The Hong Kong Computer Emergency Response Team Coordination Centre (HKCERT), which handles cyber-security in the city, said on Monday morning that it has received reports of only three cases where local computers were compromised by the ransonware known as “Wannacry.” All were computers running the Windows 7 operating system.
Victims receive images on their screens demanding payment of US$300 in the virtual currency Bitcoin, saying: “Ooops, your files have been encrypted!”
Payment is demanded within three days or the price is doubled, and if none is received within seven days the locked files will be deleted, according to the screen message.
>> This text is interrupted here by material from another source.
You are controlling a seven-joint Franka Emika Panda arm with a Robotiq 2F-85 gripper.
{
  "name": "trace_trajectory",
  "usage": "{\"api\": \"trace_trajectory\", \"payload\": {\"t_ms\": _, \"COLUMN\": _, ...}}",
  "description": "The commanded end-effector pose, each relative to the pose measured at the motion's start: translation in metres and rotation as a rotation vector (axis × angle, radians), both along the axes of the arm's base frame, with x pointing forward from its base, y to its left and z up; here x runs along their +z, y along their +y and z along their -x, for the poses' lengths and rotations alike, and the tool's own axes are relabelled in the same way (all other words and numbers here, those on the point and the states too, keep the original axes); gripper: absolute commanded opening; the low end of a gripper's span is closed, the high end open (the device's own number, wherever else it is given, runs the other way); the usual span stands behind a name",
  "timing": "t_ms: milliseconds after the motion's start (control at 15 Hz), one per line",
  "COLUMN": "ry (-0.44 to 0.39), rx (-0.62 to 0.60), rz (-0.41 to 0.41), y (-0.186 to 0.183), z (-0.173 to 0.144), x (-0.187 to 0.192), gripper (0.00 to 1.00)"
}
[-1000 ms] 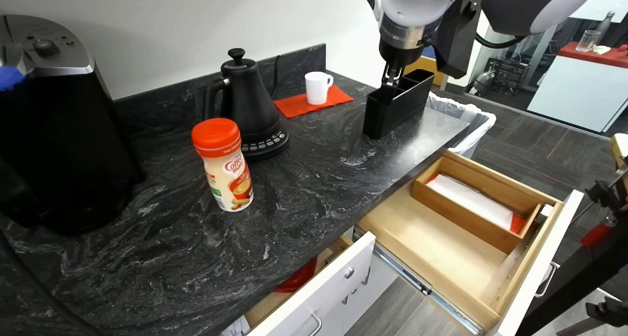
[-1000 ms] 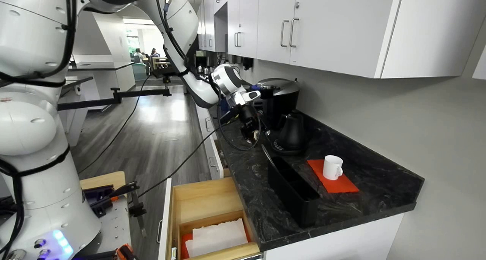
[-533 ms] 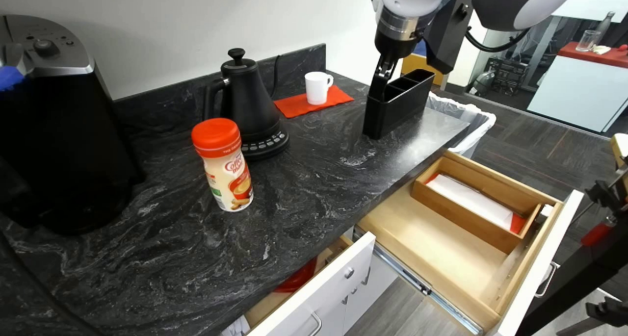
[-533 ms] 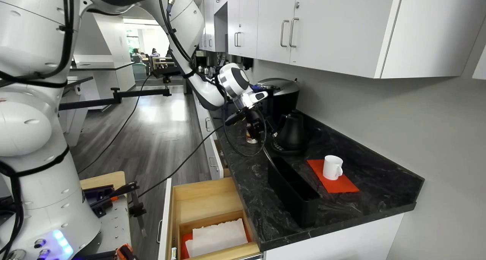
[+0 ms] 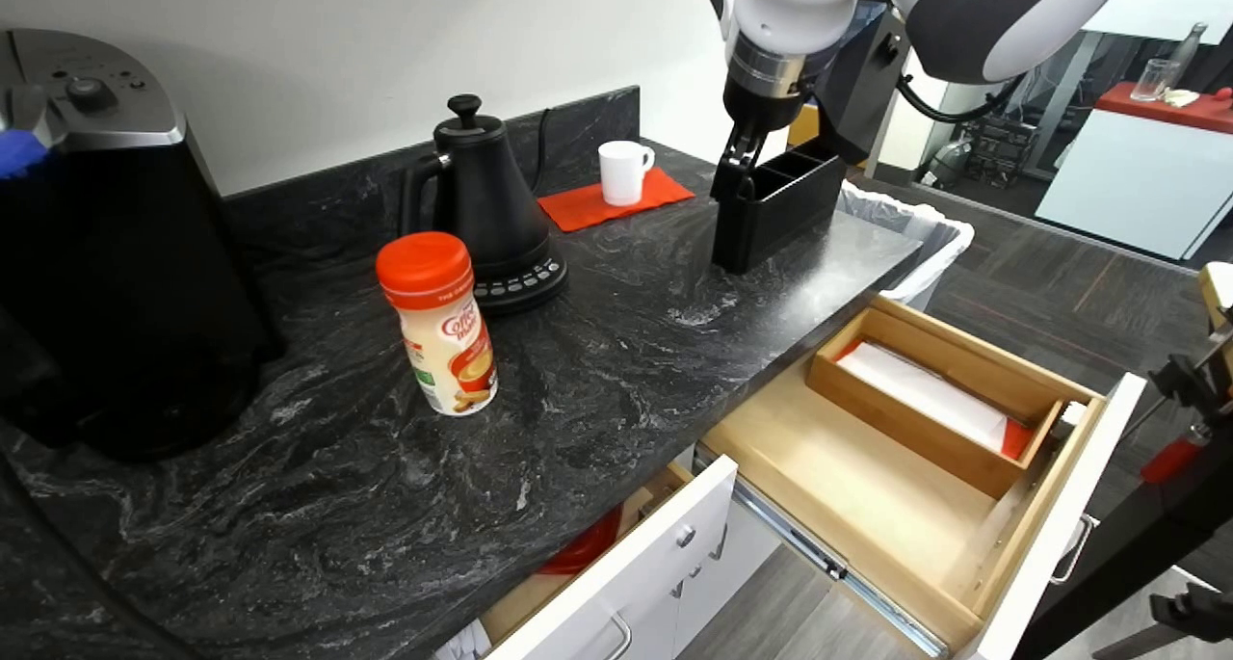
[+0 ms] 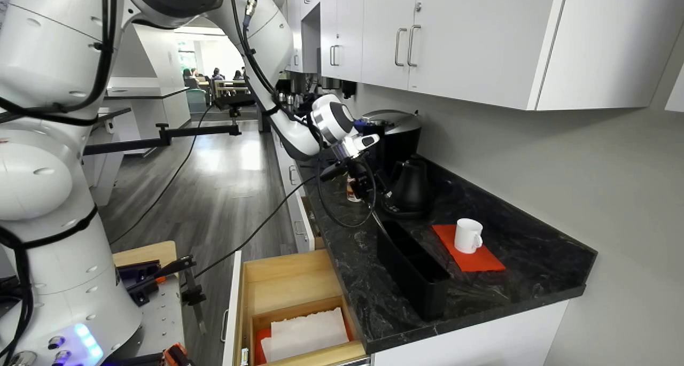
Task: Put the fork in the drawer
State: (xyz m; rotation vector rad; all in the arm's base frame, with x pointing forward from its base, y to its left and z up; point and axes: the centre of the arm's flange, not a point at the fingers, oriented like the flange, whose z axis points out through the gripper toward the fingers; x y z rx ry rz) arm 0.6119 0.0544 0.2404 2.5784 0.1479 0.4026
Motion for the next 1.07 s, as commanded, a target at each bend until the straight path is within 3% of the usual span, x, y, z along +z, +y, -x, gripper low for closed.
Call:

A senior consultant with HKCERT, Leung Siu-cheong, warned that more cases could emerge in Hong Kong over the next few days, and urged users to keep their operating system updated to ward off the threat of Wannacry and other ransomware like it.
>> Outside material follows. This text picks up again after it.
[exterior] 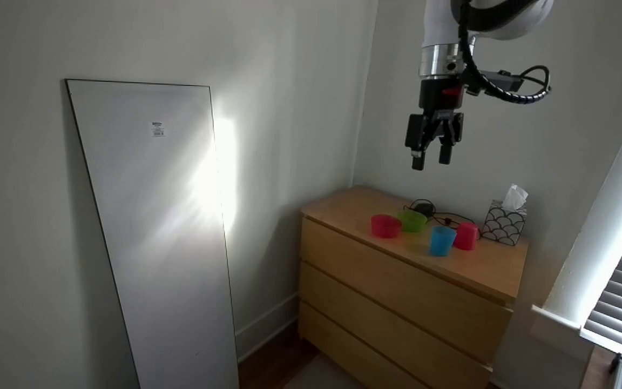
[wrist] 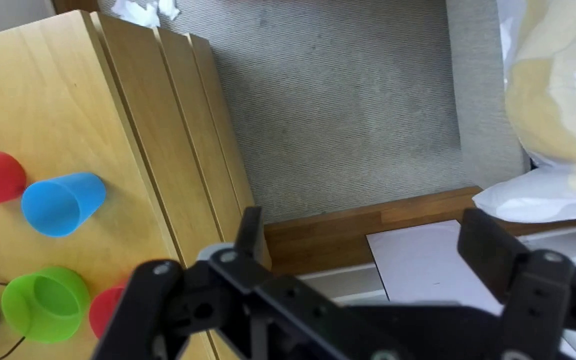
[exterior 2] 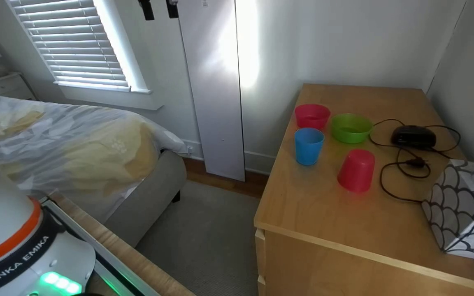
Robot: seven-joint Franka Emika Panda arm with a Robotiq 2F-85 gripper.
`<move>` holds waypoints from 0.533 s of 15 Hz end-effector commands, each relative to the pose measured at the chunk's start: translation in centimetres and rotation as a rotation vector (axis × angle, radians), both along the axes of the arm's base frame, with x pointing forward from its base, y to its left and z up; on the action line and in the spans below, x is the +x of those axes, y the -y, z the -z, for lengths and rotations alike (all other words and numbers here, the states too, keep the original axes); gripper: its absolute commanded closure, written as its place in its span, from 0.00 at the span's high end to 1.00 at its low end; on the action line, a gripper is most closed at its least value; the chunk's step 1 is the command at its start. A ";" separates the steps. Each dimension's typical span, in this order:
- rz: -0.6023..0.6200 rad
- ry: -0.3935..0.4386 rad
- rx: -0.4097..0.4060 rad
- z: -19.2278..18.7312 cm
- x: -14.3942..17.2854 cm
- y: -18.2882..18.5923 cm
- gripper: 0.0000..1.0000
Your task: Put the pink cup in the green bowl
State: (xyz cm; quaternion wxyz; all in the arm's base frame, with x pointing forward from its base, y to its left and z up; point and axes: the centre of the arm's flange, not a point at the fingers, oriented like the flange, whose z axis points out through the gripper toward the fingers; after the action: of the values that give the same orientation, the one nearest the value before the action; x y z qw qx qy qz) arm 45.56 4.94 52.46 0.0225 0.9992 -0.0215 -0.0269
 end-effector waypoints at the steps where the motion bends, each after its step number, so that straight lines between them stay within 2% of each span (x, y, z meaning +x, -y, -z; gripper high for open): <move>1: 0.055 0.041 0.115 3.6 -2.0 6.6 1.00; 4: 0.106 0.069 0.160 5.7 -2.3 13.2 1.00; 8: 0.221 0.094 0.151 5.6 -2.1 21.8 1.00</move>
State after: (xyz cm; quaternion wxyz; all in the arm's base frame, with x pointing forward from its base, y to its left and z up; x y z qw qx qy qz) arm 43.38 -12.06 46.86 -0.0497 0.9937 -0.1001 0.0055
Leung warned that a single vulnerable computer within any network could expose the whole system to such threats.
“If there is one single infected computer in [the] network, this computer will scan the internal network for other victims within the same network and try to attack and if they haven’t [downloaded the latest patch], they are very vulnerable and easy to be exploited.”
He added that users who run anti-virus software wouldn’t necessarily be protected against ransomware, because they exploit vulnerabilities to install themselves on victims’ computers without their knowledge.
“Anti-virus software it is not very good in preventing this kind of network attack”, Leung said.